Background: Carvedilol has improved the symptomatic status of patients with moderate to severe heart failure in single-center studies, but its clinical effects have not been evaluated in large, multicenter trials. Methods and Results: We enrolled 278 patients with moderate to severe heart failure (6-minute walk distance, 150 to 450 m) and a left ventricular ejection fraction ≤0.35 at 31 centers. After an open-label, run-in period, each patient was randomly assigned (double-blind) to either placebo (n=145) or carvedilol (n=133; target dose, 25 to 50 mg BID) for 6 months, while background therapy with digoxin, diuretics, and an ACE inhibitor remained constant.

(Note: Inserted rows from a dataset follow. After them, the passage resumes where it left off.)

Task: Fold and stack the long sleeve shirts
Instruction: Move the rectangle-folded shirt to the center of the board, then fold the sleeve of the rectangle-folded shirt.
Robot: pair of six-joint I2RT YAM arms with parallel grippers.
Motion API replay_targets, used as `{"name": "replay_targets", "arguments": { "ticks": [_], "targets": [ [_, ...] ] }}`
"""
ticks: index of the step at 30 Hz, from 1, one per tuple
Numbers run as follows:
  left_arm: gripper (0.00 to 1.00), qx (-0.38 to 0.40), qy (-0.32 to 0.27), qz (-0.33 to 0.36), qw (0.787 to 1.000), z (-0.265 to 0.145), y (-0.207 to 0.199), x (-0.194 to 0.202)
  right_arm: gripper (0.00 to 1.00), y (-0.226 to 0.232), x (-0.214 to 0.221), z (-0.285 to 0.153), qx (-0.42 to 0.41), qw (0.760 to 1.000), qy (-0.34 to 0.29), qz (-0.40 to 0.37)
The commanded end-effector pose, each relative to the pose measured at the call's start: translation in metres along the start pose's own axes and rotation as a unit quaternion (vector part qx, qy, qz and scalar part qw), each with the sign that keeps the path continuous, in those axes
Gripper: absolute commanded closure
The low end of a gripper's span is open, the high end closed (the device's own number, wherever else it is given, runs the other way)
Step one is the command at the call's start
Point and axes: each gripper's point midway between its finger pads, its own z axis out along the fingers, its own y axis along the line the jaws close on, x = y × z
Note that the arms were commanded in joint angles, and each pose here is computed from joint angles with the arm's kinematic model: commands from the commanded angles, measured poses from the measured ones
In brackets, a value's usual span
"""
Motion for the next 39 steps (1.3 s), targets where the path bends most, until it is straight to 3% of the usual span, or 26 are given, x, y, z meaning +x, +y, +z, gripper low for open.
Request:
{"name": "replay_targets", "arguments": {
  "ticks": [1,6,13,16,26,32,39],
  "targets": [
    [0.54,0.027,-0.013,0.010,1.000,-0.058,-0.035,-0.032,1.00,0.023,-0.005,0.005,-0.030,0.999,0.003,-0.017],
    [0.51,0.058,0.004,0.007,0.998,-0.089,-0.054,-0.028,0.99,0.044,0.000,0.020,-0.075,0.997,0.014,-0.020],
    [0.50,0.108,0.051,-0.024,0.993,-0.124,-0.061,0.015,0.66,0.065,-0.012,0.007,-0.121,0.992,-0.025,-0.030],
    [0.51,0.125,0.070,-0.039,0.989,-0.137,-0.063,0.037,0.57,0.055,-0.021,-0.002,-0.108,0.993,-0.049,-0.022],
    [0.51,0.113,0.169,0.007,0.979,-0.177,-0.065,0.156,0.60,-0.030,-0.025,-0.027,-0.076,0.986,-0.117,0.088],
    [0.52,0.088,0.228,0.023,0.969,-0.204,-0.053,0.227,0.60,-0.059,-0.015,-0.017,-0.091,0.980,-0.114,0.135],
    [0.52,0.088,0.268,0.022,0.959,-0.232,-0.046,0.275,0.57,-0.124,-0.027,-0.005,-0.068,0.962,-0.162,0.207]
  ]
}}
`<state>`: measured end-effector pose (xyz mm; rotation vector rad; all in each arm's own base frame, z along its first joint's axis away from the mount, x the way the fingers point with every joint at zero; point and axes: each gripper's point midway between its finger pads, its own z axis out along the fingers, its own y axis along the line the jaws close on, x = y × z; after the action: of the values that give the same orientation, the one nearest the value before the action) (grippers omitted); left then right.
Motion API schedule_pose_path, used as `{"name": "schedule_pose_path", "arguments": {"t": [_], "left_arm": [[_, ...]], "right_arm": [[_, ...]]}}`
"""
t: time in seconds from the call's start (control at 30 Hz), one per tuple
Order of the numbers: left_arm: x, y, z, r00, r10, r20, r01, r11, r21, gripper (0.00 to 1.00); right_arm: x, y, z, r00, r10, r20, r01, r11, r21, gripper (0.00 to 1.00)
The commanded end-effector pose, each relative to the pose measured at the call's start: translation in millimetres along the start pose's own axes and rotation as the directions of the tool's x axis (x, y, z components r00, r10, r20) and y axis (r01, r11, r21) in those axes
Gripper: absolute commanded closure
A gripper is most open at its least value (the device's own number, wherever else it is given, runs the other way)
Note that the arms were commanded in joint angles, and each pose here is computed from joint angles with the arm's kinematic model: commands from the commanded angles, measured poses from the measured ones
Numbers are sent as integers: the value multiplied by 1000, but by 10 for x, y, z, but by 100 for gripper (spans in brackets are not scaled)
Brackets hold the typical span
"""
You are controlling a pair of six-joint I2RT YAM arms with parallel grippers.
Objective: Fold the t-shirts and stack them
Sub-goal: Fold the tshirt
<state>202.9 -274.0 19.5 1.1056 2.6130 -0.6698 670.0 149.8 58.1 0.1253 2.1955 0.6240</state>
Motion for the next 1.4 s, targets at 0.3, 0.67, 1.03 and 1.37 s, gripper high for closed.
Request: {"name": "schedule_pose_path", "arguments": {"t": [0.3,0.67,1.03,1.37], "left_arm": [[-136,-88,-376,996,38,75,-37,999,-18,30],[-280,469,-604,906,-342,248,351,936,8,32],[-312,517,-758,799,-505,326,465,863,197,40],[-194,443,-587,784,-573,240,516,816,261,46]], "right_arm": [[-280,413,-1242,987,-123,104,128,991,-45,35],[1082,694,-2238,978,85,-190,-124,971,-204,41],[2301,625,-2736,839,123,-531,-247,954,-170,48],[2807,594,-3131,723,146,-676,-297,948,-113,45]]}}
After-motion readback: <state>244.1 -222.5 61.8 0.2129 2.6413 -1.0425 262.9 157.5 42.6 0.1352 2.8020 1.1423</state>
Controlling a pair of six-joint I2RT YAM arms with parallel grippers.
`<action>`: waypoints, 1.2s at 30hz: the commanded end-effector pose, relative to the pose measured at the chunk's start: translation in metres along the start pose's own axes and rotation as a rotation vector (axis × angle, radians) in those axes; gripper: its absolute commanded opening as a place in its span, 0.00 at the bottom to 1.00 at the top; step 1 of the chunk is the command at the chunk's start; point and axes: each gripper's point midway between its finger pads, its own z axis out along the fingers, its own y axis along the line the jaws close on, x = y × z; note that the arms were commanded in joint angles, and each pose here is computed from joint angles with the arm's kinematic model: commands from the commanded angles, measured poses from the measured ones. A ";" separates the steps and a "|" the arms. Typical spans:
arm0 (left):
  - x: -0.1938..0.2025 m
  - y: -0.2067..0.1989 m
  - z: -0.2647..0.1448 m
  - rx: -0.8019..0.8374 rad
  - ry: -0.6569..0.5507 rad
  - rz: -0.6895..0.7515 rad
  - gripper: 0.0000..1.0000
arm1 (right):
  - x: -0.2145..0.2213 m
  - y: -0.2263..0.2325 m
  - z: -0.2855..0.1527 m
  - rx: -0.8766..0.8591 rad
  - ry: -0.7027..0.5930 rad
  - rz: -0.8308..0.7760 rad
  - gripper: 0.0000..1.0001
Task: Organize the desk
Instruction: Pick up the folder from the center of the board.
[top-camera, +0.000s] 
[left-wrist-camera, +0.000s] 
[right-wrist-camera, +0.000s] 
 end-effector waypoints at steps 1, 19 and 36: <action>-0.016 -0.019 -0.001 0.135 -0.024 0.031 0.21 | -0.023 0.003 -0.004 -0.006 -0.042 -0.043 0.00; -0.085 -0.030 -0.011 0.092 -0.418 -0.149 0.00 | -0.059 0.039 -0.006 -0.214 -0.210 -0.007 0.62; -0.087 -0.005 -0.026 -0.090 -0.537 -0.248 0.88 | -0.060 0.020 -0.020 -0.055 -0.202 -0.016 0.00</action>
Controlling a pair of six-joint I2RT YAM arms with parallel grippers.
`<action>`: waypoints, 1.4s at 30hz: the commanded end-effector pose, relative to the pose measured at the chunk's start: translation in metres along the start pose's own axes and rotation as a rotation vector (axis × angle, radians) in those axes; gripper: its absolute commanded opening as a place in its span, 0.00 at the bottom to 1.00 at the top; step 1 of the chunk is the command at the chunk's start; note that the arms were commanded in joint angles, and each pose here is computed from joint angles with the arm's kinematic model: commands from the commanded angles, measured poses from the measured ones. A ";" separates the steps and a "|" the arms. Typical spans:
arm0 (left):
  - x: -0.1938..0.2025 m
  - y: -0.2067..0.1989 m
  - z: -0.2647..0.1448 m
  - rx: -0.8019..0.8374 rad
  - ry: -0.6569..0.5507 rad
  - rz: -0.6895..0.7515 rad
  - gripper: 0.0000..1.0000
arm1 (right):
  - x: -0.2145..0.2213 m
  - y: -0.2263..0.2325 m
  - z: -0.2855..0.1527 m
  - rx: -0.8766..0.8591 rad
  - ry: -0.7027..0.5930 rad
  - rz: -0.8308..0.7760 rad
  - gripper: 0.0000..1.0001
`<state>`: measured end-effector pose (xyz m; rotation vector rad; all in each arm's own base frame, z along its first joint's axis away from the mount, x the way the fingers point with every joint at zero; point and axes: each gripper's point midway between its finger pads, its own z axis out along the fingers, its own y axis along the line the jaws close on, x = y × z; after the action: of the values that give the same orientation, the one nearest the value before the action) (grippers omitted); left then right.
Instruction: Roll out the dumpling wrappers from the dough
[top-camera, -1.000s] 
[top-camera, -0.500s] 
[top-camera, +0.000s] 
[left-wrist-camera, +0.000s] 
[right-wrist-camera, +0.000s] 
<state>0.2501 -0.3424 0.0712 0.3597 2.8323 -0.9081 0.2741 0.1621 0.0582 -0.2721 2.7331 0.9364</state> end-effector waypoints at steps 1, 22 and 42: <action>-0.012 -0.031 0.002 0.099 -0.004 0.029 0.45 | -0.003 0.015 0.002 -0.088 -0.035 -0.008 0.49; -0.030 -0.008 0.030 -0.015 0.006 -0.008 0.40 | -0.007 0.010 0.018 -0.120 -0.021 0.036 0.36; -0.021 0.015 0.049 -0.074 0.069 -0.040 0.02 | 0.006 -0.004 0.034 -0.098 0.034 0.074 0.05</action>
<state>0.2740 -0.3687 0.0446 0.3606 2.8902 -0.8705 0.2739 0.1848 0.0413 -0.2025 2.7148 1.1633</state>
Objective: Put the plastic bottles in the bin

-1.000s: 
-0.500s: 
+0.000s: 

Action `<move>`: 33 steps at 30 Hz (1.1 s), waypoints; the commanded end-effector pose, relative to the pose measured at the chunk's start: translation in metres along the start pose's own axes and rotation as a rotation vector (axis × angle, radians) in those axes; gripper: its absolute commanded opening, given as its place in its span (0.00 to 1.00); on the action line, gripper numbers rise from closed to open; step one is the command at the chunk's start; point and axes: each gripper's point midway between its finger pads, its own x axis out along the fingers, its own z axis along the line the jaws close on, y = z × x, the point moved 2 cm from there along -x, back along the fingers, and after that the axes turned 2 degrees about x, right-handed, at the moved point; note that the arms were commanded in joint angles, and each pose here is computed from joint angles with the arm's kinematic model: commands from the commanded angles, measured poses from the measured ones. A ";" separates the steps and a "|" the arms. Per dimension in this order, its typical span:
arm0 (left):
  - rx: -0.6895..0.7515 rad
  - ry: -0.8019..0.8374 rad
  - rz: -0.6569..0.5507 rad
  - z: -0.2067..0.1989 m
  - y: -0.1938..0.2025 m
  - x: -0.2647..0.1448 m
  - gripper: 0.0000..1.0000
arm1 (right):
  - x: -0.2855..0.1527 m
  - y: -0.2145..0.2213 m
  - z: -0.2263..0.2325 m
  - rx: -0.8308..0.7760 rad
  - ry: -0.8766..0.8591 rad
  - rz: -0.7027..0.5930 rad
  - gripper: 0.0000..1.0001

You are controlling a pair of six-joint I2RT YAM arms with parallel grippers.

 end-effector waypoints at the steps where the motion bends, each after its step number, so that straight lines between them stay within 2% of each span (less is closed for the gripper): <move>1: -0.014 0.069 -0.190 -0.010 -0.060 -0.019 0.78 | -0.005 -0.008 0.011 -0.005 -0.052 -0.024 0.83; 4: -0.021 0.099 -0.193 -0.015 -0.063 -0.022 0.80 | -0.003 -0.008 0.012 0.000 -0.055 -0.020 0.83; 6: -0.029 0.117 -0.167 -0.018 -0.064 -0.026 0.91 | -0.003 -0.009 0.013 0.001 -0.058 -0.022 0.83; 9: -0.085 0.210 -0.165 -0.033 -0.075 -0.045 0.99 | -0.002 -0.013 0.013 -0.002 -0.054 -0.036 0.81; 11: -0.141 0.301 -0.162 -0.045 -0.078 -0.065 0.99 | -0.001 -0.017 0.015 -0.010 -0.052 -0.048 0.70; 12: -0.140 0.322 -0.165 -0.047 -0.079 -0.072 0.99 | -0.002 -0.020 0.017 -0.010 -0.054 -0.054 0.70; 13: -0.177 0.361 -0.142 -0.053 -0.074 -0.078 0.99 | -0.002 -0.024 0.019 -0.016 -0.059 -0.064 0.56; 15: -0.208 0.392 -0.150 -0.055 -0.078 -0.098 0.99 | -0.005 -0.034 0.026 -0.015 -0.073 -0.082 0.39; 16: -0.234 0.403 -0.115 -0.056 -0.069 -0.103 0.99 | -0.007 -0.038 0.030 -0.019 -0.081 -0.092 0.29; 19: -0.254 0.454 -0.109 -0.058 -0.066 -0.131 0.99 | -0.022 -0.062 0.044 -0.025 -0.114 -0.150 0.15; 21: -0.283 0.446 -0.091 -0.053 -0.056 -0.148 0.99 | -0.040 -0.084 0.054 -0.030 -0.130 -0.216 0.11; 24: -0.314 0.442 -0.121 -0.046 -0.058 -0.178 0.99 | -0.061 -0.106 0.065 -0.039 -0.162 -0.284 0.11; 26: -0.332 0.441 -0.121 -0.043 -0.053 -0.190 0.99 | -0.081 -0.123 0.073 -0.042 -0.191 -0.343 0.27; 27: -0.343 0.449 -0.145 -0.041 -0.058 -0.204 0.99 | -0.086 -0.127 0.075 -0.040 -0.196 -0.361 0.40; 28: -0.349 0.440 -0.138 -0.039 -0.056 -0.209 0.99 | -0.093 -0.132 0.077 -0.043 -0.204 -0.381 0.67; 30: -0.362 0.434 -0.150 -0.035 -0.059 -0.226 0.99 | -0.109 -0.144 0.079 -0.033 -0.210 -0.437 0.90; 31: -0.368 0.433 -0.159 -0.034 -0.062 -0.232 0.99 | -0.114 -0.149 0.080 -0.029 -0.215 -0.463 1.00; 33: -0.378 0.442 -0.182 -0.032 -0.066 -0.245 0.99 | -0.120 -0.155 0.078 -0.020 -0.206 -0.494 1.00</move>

Compared with placebo, patients in the carvedilol group had a greater frequency of symptomatic improvement and lower risk of clinical deterioration, as evaluated by changes in the NYHA functional class (P=.014) or by a global assessment of progress judged either by the patient (P=.002) or by the physician (P<.001). In addition, treatment with carvedilol was associated with a significant increase in ejection fraction (P<.001) and a significant decrease in the combined risk of morbidity and mortality (P=.029). In contrast, carvedilol therapy had little effect on indirect measures of patient benefit, including changes in exercise tolerance or quality-of-life scores. The effects of the drug were similar in patients with ischemic heart disease or idiopathic dilated cardiomyopathy as the cause of heart failure. Conclusions: These findings indicate that, in addition to its favorable effects on survival, carvedilol produces important clinical benefits in patients with moderate to severe heart failure treated with digoxin, diuretics, and an ACE inhibitor.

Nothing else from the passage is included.